Let $P$ be a definite program and $G$ a definite goal $\leftarrow A_1, \ldots, A_k$. An answer for $P \cup \{ G \}$ is a substitution for variables of $G$.

If $\theta$ is an answer for $P \cup \{ G \}$, we say that $\theta$ is a correct answer for $P \cup \{ G \}$ if $\forall x_i[(A_1 \land \ldots \land A_k)]\theta$ is a logical consequence of $P$.

This amounts to saying that $\theta$ is a correct answer iff $P \cup \{ \lnot \forall x_i[(A_1 \land \ldots \land A_k)]\theta \}$ ia unsatisfiable.

For the definition of SLD-derivation, see the previous post.

An SLD-refutation of $P \cup \{ G \}$ is a finite SLD-derivation of $P \cup \{ G \}$ which has the empty clause $\square$ as the last goal in the derivation. If $G_n = \square$, we say the refutation has length $n$.
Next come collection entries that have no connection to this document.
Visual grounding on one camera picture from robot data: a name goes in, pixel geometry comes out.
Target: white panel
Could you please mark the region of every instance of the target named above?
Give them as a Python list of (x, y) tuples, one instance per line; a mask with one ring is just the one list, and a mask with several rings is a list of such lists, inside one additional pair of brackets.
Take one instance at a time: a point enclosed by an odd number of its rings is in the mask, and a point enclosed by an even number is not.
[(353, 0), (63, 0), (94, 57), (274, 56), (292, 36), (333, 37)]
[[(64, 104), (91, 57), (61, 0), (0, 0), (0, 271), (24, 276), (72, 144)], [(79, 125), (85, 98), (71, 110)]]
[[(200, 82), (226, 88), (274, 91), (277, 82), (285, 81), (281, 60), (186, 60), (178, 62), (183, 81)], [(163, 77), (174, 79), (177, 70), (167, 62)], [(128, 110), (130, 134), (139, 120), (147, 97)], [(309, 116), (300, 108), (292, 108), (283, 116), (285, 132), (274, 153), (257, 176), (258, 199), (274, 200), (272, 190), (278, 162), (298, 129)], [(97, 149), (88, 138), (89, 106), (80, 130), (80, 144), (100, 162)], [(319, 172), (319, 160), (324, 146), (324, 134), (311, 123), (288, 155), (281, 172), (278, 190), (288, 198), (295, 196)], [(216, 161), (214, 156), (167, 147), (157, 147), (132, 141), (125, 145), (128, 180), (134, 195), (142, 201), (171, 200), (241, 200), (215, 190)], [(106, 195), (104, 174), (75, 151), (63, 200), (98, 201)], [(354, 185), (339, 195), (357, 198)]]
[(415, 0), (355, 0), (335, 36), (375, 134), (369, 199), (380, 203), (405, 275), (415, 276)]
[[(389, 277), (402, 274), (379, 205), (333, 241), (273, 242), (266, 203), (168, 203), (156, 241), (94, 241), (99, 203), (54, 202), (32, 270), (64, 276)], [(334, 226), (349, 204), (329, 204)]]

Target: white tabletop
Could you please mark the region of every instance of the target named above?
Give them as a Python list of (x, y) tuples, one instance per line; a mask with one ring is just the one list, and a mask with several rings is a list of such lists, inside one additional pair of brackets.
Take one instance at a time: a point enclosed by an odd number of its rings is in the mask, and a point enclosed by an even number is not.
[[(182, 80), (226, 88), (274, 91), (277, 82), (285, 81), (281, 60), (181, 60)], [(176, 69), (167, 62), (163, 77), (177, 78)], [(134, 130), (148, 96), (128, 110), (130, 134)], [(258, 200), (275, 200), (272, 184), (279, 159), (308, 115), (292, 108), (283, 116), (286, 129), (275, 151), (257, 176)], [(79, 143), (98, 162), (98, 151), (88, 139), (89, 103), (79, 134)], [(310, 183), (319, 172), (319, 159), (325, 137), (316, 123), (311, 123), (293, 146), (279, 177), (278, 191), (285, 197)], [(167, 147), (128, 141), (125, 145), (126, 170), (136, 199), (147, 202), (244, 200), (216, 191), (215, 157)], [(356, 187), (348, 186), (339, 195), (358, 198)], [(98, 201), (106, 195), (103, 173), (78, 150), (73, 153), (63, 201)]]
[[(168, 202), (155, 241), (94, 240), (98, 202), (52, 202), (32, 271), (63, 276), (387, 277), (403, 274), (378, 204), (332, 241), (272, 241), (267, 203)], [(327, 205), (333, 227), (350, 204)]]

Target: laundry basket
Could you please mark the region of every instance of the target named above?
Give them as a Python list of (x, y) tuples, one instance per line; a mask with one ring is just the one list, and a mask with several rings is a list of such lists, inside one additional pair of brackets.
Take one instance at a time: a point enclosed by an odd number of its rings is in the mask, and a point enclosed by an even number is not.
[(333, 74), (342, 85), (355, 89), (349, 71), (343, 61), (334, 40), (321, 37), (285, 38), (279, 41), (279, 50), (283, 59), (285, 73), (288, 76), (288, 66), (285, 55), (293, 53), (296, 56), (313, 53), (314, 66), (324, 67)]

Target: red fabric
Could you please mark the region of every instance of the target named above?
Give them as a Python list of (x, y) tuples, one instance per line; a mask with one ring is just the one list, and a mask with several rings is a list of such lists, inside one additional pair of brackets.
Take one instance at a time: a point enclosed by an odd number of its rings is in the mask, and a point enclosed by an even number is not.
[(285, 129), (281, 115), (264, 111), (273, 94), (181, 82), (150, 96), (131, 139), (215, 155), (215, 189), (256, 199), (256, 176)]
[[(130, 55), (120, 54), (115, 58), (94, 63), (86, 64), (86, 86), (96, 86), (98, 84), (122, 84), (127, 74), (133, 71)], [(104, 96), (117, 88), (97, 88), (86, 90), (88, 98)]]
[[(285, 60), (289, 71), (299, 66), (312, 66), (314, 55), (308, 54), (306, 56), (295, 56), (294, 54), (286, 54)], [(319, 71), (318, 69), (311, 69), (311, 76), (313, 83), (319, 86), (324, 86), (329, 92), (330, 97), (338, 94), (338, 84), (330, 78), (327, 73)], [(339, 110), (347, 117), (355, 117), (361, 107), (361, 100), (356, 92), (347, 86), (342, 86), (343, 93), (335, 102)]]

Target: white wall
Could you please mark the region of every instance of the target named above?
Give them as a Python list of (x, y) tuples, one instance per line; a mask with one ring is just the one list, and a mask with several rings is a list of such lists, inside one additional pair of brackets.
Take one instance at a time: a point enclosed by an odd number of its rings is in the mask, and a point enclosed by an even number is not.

A computed answer $\theta$ for $P \cup \{ G \}$ is the substitution obtained by restricting the composition $\theta_1\ldots \theta_n$ to the variables of $G$, where $\theta_1,\ldots, \theta_n$ is the sequence of $\text{mgu}$'s used in an SLD-refutation of $P \cup \{ G \}$.

SLD-refutation is sound:

let $P$ be a definite program and $G$ a definite goal. Then every computed answer for $P \cup \{ G \}$ is a correct answer for $P \cup \{ G \}$.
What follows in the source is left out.